• _Directions for this task_
In the data below, find the line that contains "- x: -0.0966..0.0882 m" and the line that contains "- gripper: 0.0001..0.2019". Copy both, plus every line between them, exactly.

• _Dataset excerpt_
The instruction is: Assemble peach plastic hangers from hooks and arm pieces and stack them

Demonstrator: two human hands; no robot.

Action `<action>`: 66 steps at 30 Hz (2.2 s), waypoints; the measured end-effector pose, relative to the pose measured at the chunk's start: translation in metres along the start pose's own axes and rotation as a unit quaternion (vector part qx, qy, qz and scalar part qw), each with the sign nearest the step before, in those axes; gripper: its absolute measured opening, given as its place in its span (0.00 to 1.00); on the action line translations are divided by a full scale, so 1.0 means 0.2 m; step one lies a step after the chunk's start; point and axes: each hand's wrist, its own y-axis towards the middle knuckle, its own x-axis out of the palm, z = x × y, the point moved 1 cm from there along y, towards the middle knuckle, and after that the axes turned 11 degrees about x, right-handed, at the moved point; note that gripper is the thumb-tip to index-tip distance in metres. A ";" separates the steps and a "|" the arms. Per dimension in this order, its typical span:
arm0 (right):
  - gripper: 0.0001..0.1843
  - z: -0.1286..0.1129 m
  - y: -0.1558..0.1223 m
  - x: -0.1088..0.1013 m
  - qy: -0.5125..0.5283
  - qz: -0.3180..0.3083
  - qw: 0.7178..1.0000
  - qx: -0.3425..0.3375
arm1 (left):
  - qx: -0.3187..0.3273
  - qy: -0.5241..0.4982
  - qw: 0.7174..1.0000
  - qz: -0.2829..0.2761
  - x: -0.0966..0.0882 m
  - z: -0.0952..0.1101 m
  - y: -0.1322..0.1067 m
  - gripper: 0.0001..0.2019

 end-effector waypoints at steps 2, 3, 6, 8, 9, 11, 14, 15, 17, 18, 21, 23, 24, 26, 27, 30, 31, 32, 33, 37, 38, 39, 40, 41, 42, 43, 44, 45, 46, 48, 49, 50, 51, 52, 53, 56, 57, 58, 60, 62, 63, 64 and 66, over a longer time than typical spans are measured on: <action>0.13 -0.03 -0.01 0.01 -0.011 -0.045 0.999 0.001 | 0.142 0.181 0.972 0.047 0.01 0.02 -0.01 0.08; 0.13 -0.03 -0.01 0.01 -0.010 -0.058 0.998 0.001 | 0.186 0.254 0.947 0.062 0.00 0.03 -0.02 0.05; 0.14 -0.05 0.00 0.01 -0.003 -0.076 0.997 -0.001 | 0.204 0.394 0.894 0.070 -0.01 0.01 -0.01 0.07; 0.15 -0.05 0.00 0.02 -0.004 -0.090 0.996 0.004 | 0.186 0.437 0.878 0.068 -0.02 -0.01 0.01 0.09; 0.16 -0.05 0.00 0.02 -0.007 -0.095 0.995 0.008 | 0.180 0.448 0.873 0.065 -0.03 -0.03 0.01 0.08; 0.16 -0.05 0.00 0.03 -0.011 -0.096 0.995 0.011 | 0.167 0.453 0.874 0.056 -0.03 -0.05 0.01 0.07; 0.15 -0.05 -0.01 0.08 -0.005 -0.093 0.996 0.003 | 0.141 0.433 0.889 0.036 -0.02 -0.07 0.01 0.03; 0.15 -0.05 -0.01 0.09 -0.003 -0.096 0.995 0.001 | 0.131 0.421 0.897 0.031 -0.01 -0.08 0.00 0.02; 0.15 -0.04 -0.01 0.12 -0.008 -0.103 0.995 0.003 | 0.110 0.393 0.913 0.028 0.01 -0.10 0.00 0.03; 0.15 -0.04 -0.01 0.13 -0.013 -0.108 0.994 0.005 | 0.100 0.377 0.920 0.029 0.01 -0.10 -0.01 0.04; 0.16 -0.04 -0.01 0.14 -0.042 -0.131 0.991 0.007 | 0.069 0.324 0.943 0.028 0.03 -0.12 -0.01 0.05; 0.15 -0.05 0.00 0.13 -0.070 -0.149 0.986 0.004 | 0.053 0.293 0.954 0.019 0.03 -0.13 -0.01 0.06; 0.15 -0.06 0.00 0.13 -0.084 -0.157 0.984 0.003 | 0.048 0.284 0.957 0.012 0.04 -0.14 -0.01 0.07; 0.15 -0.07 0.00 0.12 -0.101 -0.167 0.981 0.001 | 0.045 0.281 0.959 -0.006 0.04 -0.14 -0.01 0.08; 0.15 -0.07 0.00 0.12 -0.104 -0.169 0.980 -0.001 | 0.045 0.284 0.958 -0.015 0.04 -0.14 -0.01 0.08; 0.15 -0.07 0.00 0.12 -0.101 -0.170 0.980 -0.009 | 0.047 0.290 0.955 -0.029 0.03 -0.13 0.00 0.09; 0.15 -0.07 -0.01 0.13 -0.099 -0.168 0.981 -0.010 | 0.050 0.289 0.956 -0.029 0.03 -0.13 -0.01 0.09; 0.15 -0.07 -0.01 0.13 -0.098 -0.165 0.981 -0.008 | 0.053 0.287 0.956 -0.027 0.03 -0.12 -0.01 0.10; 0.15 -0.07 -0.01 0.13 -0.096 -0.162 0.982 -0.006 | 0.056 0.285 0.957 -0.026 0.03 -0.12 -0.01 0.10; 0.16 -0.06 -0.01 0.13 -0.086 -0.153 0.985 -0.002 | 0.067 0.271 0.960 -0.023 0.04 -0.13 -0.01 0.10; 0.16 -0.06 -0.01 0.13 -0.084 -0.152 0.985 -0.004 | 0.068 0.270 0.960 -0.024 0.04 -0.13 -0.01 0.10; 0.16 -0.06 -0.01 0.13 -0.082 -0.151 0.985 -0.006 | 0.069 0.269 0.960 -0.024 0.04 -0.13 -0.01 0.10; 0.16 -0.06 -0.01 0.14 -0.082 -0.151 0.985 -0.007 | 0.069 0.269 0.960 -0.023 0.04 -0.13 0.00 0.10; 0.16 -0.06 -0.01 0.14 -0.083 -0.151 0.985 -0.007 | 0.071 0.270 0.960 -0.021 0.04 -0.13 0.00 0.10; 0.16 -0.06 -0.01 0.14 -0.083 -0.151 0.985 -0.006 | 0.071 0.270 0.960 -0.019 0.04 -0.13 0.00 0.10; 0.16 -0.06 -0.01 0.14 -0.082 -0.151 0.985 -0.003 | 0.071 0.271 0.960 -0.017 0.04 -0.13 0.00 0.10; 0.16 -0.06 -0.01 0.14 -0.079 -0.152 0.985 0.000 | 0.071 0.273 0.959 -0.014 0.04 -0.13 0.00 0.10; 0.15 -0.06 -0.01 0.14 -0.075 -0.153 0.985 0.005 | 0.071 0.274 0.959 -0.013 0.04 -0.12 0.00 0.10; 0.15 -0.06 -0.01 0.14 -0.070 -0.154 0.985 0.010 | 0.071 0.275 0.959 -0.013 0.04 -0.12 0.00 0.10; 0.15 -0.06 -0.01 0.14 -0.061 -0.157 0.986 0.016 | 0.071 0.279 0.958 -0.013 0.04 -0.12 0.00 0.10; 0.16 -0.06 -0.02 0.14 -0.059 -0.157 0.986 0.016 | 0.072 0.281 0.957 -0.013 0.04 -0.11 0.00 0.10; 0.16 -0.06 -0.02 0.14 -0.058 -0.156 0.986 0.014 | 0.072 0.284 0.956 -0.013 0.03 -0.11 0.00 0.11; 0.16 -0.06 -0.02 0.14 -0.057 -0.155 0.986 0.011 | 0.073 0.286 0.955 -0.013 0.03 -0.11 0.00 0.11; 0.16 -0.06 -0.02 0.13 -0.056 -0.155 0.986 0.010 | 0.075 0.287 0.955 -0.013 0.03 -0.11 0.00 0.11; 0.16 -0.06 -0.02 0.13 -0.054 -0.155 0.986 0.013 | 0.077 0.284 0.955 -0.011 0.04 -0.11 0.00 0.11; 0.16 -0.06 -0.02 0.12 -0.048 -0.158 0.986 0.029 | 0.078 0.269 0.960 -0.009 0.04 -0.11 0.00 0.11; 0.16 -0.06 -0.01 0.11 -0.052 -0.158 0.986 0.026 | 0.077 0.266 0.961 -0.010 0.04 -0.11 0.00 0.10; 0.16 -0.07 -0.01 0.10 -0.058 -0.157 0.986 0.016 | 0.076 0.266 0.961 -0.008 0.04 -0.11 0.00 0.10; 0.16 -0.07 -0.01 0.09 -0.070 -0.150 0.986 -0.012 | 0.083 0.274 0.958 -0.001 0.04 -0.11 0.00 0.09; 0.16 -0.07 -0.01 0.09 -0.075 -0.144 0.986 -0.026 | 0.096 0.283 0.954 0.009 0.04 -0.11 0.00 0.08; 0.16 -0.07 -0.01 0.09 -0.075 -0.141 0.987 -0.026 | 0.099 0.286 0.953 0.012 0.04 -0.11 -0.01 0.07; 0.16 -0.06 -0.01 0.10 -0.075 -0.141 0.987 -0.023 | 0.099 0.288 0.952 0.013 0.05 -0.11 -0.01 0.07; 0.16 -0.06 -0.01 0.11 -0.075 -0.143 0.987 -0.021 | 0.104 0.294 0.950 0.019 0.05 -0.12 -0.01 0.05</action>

• _The answer_
  - x: -0.0966..0.0882 m
  - z: -0.0952..0.1101 m
  - y: -0.1322..0.1067 m
  - gripper: 0.0001..0.2019

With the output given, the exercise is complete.